Ali Cook: Principles of Deception, The Mill, Banbury, September 29
Ali Cook’s new tour, Principles Of Deception, has a simple mission: to give audiences wonders and illusions they have never seen before. “Steve Martin said that comedy isn’t always pretty, and I think that should also be true of magic,” says Ali. “Sometimes with magic it’s good to scare people or shock them, whether it’s through an escape from a water-tank or from fire. For me, it’s about showing things that people haven’t done for a long time. Most magicians will see David Blaine and copy him whereas I try to go ‘well, that’s what he’s doing so I’ll do the total opposite’.” The sleight-of-hand king will be known to TV viewers from appearances on programmes such as Dirty Tricks, Monkey Magic or CBBC show, The Slammer, where he performed Harry Houdini’s water-tank escape trick to some astonished children. But for Ali there is nothing that can quite match the thrill of a live performance. He said: “When you see something on TV like a girl getting in a box that is then crushed and she disappears before reappearing, you think, ‘well, yeah’. But live, it’s just amazing.”
A Pure Woman, The Theatre, Chipping Norton, October 4
Thomas Hardy, 84, has fallen in love with a woman in her 20s, the star of a local production of his Tess of the D’Urbervilles. Hardy’s second wife, Florence, is driven into a jealous rage. Adapted from Christopher Nicholson’s novel, Winter, and based on true events, this portrait of a love triangle and a marriage at breaking point is dramatised by Private Peaceful screenwriter Simon Reade.
Moscow Drug Club. The Mill, Banbury, September 28
Moscow Drug Club inhabits a curious and wonderful musical place where 1930s’ Berlin Cabaret, Hot Club de France, Nuevo Tango and Gypsy Campfire meet, and where Django Reinhardt and Tom Waits are having an after-hours jam with local Tziganes. Combining their original material with songs by the likes of Jacques Brel, Leonard Cohen and Bertolt Brecht, they promise an intoxicating and intimate musical experience.

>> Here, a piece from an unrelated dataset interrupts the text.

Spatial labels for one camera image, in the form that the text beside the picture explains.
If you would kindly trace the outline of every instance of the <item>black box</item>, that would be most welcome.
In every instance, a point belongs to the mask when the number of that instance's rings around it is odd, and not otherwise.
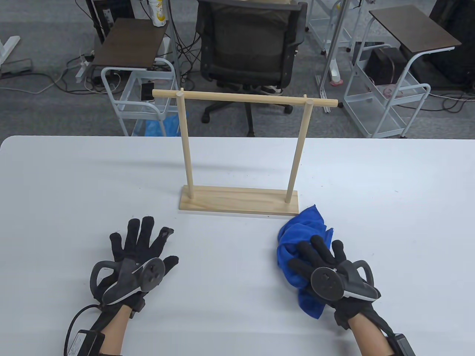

Tom Allen, Oxford Playhouse, September 30
A man who has supported Sarah Millican around the world, won the prestigious So You Think You’re Funny Award and has been favourably compared to Eddie Izzard, Victoria Wood and Oscar Wilde, Tom Allen is described as one of the most erudite acts in British comedy.
Ventoux, The Mill, Banbury, October 4
In 2000, two giants of cycling climbed Mont Ventoux in a dramatic battle to win stage 12 of the Tour de France: Lance Armstrong and Marco Pantani. Performed with two road bikes, real race commentary and film footage captured by the company as they cycled up Mont Ventoux, 2Magpies Theatre recreates the 60- minute conflict with all the benefit of hindsight, charting the stark split in fortunes following the race.